**** Recorded information ****

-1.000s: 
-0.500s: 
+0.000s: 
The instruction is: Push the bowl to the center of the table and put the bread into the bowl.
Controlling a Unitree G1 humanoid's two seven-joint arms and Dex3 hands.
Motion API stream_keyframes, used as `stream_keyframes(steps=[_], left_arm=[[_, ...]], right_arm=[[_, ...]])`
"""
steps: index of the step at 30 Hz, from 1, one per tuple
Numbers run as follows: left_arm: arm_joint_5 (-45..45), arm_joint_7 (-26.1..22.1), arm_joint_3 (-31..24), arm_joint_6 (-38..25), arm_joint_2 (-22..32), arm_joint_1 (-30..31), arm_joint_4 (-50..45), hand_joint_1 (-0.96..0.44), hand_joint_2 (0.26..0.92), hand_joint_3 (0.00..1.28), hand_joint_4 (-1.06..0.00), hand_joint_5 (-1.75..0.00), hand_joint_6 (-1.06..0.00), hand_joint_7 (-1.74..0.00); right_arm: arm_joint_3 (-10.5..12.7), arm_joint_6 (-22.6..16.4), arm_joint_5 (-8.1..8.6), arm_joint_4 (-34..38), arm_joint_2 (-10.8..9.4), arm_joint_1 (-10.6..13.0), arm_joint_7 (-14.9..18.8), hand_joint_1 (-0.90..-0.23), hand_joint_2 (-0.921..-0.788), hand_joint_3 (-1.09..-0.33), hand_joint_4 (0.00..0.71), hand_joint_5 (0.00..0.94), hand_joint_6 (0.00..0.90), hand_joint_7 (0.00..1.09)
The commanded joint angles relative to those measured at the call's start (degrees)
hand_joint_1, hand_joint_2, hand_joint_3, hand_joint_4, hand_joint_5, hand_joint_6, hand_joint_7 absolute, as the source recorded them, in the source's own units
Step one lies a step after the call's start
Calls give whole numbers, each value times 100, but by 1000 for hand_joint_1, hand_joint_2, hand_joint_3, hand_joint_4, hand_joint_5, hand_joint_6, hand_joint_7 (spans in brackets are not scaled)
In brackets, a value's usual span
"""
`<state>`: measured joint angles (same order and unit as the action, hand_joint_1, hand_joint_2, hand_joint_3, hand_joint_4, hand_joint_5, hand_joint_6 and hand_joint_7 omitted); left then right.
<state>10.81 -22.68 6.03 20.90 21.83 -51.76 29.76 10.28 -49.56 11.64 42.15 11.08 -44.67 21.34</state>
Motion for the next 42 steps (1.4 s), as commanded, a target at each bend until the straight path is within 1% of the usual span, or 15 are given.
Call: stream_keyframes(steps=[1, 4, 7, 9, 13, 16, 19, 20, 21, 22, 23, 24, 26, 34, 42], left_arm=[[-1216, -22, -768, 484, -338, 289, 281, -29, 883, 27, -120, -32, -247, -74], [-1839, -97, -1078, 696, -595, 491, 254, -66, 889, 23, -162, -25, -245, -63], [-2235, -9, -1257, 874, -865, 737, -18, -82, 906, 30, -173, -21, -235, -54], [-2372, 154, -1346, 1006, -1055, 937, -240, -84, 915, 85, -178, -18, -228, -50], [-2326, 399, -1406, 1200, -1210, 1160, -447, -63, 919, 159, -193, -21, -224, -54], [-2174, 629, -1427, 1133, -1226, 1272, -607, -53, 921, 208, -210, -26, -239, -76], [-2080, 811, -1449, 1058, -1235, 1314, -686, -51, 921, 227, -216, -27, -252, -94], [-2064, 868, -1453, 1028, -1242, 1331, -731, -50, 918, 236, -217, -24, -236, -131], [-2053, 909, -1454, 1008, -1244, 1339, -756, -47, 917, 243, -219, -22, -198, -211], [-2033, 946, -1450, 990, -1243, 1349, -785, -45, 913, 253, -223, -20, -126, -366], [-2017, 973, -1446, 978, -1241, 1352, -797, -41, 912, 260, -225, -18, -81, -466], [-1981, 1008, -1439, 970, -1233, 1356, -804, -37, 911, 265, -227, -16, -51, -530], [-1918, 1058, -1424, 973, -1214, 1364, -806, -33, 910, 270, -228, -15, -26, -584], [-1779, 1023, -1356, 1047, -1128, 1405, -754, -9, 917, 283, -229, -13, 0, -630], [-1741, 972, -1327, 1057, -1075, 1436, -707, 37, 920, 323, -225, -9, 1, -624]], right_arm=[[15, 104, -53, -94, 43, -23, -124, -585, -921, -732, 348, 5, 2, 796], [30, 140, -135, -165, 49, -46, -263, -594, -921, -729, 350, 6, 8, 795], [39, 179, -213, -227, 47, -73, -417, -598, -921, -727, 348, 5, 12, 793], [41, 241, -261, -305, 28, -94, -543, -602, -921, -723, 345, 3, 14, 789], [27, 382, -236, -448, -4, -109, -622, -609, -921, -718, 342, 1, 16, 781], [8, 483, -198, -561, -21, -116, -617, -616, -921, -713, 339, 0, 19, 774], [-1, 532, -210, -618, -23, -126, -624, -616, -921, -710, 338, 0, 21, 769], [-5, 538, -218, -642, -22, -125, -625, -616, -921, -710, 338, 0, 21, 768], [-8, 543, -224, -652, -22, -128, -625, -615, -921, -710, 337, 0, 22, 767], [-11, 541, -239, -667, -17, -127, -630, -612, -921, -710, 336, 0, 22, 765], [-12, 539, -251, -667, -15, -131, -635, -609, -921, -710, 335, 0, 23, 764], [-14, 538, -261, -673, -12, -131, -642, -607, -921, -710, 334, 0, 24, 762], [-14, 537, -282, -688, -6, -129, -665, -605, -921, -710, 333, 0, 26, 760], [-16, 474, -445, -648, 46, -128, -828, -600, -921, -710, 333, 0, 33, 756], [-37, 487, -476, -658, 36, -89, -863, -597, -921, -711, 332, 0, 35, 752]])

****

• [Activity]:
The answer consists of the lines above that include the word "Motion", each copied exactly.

• [Written reply]:
Motion API stream_keyframes, used as `stream_keyframes(steps=[_], left_arm=[[_, ...]], right_arm=[[_, ...]])`
Motion for the next 42 steps (1.4 s), as commanded, a target at each bend until the straight path is within 1% of the usual span, or 15 are given.

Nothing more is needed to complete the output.